• [Your task]
Without copying any picture, transcribe exactly the lines of the data below from the one containing "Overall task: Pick" through the one containing "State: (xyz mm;".

○ ○ ○ ○ ○ ○ ○

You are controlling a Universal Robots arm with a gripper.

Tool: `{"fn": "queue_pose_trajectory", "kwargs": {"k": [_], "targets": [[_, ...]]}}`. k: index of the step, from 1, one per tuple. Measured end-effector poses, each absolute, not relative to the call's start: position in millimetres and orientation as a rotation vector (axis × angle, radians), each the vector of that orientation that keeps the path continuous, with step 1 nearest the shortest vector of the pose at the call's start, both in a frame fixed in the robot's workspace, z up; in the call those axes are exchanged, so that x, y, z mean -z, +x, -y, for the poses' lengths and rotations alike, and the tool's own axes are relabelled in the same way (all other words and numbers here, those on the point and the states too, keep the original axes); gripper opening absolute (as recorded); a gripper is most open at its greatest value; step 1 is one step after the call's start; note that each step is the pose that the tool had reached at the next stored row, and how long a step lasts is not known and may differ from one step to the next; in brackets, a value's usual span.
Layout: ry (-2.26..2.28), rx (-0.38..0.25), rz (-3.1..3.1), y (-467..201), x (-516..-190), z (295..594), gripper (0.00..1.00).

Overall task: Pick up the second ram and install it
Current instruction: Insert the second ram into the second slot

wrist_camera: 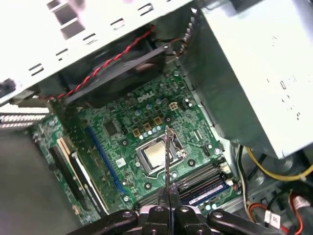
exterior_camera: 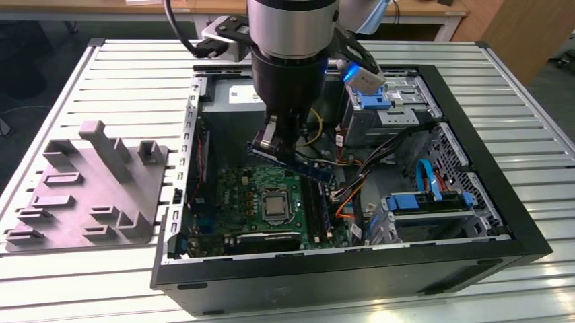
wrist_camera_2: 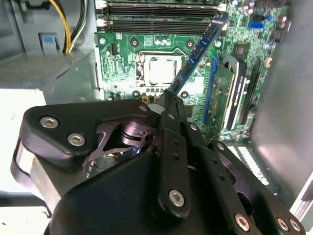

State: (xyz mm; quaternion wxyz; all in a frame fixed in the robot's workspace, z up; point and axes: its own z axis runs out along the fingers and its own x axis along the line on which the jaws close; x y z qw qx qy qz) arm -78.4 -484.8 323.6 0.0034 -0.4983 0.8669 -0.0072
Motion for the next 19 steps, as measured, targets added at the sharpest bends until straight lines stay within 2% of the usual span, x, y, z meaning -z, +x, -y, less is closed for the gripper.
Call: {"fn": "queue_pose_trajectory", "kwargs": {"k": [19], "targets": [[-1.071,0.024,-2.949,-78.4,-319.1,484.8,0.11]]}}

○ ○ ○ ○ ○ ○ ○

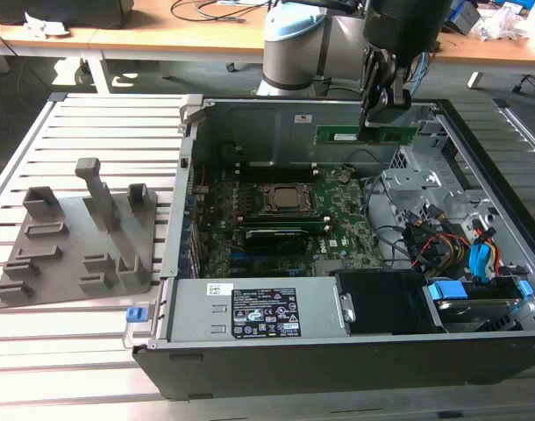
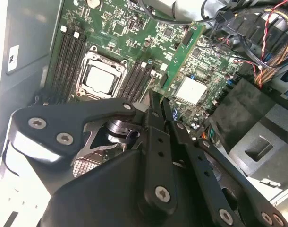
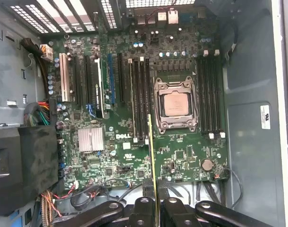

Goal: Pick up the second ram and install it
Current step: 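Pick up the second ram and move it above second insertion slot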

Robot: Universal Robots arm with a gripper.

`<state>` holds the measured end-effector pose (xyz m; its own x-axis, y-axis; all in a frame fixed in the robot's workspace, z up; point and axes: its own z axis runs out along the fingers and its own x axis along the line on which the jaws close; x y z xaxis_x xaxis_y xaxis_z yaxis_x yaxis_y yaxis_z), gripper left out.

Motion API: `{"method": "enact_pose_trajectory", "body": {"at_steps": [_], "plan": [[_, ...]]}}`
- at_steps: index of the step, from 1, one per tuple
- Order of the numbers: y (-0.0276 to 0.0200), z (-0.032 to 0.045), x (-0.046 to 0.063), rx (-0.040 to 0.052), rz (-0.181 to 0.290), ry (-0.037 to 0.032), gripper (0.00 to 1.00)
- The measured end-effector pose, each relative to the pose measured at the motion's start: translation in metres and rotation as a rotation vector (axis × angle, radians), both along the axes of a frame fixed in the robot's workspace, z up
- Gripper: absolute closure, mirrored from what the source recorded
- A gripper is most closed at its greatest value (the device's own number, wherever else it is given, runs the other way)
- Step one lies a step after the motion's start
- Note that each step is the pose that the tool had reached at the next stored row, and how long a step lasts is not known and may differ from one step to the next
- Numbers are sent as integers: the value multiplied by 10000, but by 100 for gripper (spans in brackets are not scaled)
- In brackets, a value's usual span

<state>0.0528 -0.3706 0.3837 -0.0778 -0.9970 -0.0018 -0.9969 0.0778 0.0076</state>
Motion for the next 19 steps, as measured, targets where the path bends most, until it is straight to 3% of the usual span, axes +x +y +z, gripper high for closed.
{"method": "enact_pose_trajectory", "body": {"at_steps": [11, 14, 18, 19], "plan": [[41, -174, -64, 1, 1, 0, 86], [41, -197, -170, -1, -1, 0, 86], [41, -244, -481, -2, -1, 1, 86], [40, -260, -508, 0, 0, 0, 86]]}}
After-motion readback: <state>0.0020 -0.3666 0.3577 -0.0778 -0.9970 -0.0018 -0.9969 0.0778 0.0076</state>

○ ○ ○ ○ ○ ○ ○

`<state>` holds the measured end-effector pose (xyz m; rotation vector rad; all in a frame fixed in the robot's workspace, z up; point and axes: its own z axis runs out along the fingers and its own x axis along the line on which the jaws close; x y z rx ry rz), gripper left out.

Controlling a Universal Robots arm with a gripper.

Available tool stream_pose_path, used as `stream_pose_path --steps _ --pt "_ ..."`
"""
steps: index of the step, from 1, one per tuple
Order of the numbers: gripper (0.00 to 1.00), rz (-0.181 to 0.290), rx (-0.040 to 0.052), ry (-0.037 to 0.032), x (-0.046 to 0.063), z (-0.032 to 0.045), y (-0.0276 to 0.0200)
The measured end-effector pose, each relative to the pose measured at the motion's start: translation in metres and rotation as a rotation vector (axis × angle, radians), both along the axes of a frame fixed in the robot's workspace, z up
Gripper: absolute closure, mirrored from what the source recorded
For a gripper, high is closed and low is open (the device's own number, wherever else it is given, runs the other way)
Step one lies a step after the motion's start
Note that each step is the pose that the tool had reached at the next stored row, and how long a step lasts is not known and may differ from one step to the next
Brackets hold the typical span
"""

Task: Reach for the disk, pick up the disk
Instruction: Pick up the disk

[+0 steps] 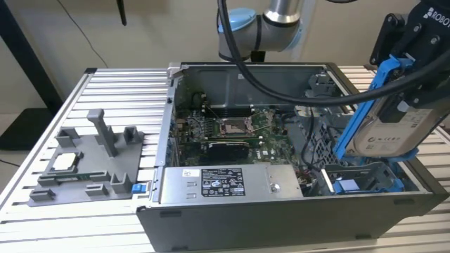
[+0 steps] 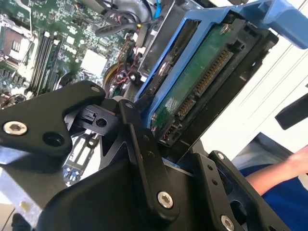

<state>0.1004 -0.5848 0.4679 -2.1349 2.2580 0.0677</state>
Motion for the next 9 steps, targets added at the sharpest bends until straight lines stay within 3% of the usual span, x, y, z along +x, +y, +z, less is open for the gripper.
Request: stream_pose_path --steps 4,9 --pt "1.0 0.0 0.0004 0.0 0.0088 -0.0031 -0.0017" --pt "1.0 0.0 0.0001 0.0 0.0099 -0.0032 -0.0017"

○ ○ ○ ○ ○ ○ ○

• [Written response]
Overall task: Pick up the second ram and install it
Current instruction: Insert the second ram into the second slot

wrist_camera: 
exterior_camera: 
wrist_camera_2: 

State: (xyz mm; quaternion wxyz; all in a frame fixed in the robot's workspace, z up; point and axes: its own z axis runs out along the fingers and its own x axis along the line on which the jaws close; x y z qw qx qy qz) arm -78.4 -484.8 323.6 0.0034 -0.4983 0.8669 -0.0072

The output as shown is complete.